▸ **EXERCISE PROMPT**
Copy whichever lines of the data hold the word "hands".
[MATERIAL FOR THIS TASK Boundary: Start]
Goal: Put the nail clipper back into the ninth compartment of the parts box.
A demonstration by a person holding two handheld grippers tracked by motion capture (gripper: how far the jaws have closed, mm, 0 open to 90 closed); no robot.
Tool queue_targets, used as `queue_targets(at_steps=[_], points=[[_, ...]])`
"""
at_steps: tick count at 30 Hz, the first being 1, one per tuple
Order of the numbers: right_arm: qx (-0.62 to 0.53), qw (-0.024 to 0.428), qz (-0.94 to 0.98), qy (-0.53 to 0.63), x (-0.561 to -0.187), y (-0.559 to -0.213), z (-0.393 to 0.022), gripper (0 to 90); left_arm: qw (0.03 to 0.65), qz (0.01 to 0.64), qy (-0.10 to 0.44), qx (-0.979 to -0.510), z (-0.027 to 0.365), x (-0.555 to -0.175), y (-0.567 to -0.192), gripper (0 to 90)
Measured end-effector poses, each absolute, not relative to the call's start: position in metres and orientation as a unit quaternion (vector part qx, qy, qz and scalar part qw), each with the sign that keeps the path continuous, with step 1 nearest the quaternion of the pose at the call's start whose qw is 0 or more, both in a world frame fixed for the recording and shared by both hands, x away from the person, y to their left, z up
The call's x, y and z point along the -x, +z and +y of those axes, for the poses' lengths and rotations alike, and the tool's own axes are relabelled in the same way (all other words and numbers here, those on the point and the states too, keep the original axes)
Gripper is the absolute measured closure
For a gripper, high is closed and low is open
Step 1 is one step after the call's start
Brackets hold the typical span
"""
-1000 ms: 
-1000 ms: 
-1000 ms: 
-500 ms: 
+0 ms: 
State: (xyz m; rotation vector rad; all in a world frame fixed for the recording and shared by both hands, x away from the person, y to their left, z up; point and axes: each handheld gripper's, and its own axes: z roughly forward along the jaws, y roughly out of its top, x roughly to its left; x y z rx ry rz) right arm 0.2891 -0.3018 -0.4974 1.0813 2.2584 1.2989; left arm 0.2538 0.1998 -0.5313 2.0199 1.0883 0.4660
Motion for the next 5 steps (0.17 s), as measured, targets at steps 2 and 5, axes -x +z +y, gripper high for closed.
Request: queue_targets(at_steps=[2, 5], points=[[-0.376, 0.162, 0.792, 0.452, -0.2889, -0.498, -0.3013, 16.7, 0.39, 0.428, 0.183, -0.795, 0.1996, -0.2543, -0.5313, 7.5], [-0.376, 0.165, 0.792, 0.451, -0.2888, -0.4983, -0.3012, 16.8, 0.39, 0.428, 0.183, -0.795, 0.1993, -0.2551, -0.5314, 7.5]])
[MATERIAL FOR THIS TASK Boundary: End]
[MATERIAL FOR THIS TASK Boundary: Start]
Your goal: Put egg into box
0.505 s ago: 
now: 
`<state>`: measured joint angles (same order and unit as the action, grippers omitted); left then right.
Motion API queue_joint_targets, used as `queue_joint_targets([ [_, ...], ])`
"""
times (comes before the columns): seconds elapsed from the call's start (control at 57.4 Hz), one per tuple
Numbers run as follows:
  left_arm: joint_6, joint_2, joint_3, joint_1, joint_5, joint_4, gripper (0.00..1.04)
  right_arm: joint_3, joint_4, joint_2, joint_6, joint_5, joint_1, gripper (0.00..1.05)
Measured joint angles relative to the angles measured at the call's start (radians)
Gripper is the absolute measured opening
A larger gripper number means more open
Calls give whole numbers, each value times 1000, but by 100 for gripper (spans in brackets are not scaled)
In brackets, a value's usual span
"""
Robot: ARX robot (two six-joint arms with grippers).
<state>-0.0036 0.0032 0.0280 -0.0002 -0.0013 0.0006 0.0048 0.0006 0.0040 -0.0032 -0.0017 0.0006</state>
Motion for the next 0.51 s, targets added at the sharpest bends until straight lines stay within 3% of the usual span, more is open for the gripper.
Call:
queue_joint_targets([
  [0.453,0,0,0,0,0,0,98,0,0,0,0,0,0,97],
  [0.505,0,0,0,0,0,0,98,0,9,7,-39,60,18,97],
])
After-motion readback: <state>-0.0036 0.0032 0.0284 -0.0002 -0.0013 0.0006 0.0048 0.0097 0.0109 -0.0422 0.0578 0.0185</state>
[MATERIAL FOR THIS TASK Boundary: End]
▸ **WRITTEN RESPONSE**
Measured end-effector poses, each absolute, not relative to the call's start: position in metres and orientation as a unit quaternion (vector part qx, qy, qz and scalar part qw), each with the sign that keeps the path continuous, with step 1 nearest the quaternion of the pose at the call's start whose qw is 0 or more, both in a world frame fixed for the recording and shared by both hands, x away from the person, y to their left, z up
State: (xyz m; rotation vector rad; all in a world frame fixed for the recording and shared by both hands, x away from the person, y to their left, z up; point and axes: each handheld gripper's, and its own axes: z roughly forward along the jaws, y roughly out of its top, x roughly to its left; x y z rx ry rz) right arm 0.2891 -0.3018 -0.4974 1.0813 2.2584 1.2989; left arm 0.2538 0.1998 -0.5313 2.0199 1.0883 0.4660

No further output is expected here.